Closer to home, New World Bishopdale in New Zealand’s South Island has launched the Food in the Nude initiative. New shelving has enabled the store to merchandise more and more produce without plastic packaging – an initiative that customers are loving. The article didn’t talk about the challenges of staff identifying unlabelled produce at checkouts, but that’s a separate story.
With moves afoot and the catch phrase ‘plastic is dead’ – here is where the rub lies. At the moment, there is no doubt the produce industry is being singled out globally as packaging waste culprits. Seriously, how many people blame Coke or Coke’s bottled water subsidiaries for the plastic problem?
For fresh produce, never mind it was our products that had the least amount of packaging ever up until recently. Never mind that for the first time, we are seeing branding on the rise in the produce department thanks to packaging enabling us to brand and tell stories. Never mind that packaging ensures multiple varieties of pears, apples, broccoli and salads can be differentiated and scanned accurately at checkout. Never mind new, clever packaging prevents food waste and keeps produce fresher longer. Yes, there are many reasons packaging is good, but to be honest folks, those points are mute.
The reality is the packaging debate is an inequitable argument. No consumer thinks about the fact that a week’s supply of apples can be held in one bag. Instead, consumers will moan about that one bag, seemingly ignorant of their own total weekly plastic consumption. Consider one average person, in a week, might typically consume: 7-14 plastic water bottles, five plastic/paper takeaway coffee cups, lids and stirrers, four straws, one or two plastic takeaway containers and five to ten single use plastic bags - all without batting an eye. But it is the apple bag that remains the culprit.
It’s not fair, I know, but it is reality. So how will you respond to the plastic debate in your business: do you see it as an obstacle or opportunity?
I strongly discourage seeing it as an obstacle. To me, this feels like the phrase above – a ‘success trap’ – where the status quo reflects how things will always be. Instead, why not view it as an opportunity. Like most trends, taking an early ride on the innovation train just might give you a first mover advantage as consumers get closer and closer to the plastics is dead tipping point.
Consider Ceres New Zealand. No, they are not fresh produce, but they are a 100 per cent packaged range of organic, wholesome products. They are moving to 100 per cent home compostable packaging – a project that has taken three years to complete and implement. They are leading from the front and recent news stories talk about how it is paying dividends for their business. If you know of other companies leading in this space, I’d love to hear from you.

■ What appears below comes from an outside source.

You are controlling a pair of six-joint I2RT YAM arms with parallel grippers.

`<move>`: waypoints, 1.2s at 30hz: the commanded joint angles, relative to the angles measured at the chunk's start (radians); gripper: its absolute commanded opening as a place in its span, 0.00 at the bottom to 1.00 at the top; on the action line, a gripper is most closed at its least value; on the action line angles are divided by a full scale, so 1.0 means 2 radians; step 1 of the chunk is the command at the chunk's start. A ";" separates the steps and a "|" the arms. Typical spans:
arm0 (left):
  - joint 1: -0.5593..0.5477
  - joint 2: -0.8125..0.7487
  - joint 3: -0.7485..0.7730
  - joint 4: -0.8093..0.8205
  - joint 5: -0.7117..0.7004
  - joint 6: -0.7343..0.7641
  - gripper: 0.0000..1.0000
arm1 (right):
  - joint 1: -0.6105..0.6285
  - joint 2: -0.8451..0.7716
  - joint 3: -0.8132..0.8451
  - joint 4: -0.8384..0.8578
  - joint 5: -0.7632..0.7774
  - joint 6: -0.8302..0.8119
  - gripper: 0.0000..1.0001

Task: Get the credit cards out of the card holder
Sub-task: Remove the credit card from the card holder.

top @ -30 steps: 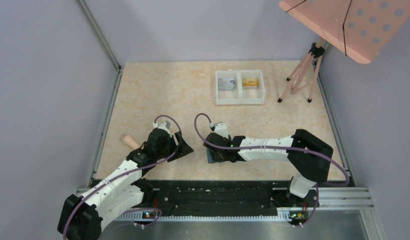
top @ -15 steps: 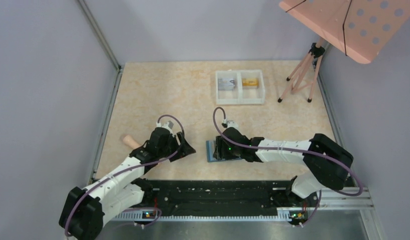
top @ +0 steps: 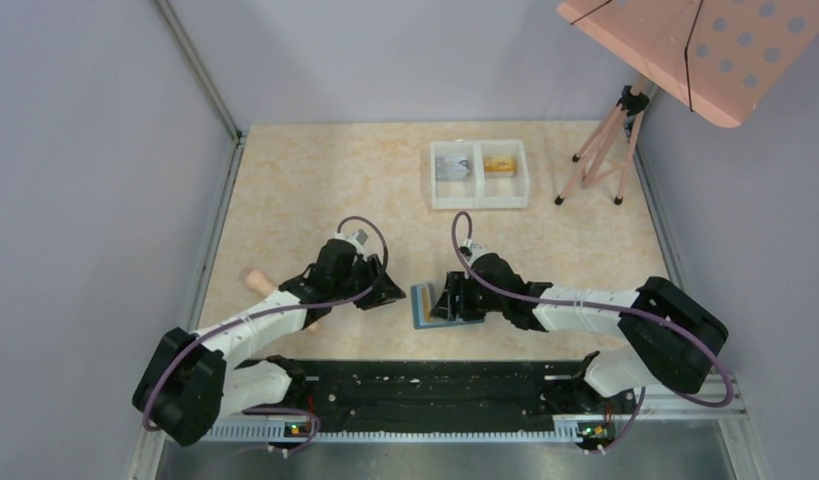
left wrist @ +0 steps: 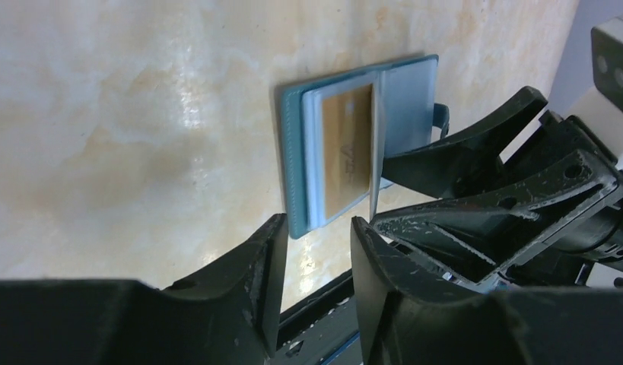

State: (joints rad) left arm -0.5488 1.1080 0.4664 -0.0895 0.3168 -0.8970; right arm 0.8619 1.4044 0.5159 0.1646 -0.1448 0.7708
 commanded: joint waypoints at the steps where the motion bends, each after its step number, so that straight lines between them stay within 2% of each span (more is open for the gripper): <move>1: -0.007 0.043 0.044 0.048 0.008 0.003 0.36 | -0.026 -0.026 -0.023 0.053 -0.060 0.003 0.41; 7: -0.018 0.120 0.086 0.075 0.022 0.005 0.18 | -0.043 -0.025 -0.041 0.084 -0.091 0.006 0.41; 11: -0.038 0.163 0.119 0.077 0.027 0.010 0.14 | -0.046 -0.025 -0.046 0.102 -0.102 0.014 0.41; 22: -0.061 0.217 0.144 0.082 0.039 0.008 0.10 | -0.051 -0.035 -0.053 0.107 -0.109 0.019 0.42; 36: -0.083 0.241 0.157 0.126 0.074 -0.022 0.10 | -0.052 -0.056 -0.032 0.056 -0.090 0.006 0.60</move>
State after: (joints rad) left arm -0.6968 1.5803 0.7433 0.1055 0.4187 -0.9215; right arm 0.7689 1.3293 0.4065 0.2447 -0.3321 0.8043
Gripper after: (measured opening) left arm 0.099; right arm 0.586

It is not an easy conversion. At PMA Fresh Summit in New Orleans in October 2017, I met the woman who developed a form of compostable punnet. I was quite excited and asked, “how strong has the uptake been?” She replied, “it’s been a hard sell to date,” not surprising given producers haven’t found a way to pass on costs. But once the tipping point tips, I can imagine companies who pack their products in millions of plastic punnets each year will be clambering at her door.
As someone who makes part of their living creating brands and telling stories for produce companies, there is no doubt packaging is critical to a produce company’s ability to differentiate. Differentiation moves you out of the commodity trap and into the territory of premiumisation – which delivers sales growth, value growth and new customers. If you truly want to innovate, if you truly want to ensure you are viable in the future, then don’t fall into the success trap. A move away from plastic packaging is coming – this is an opportunity you need to be ready for.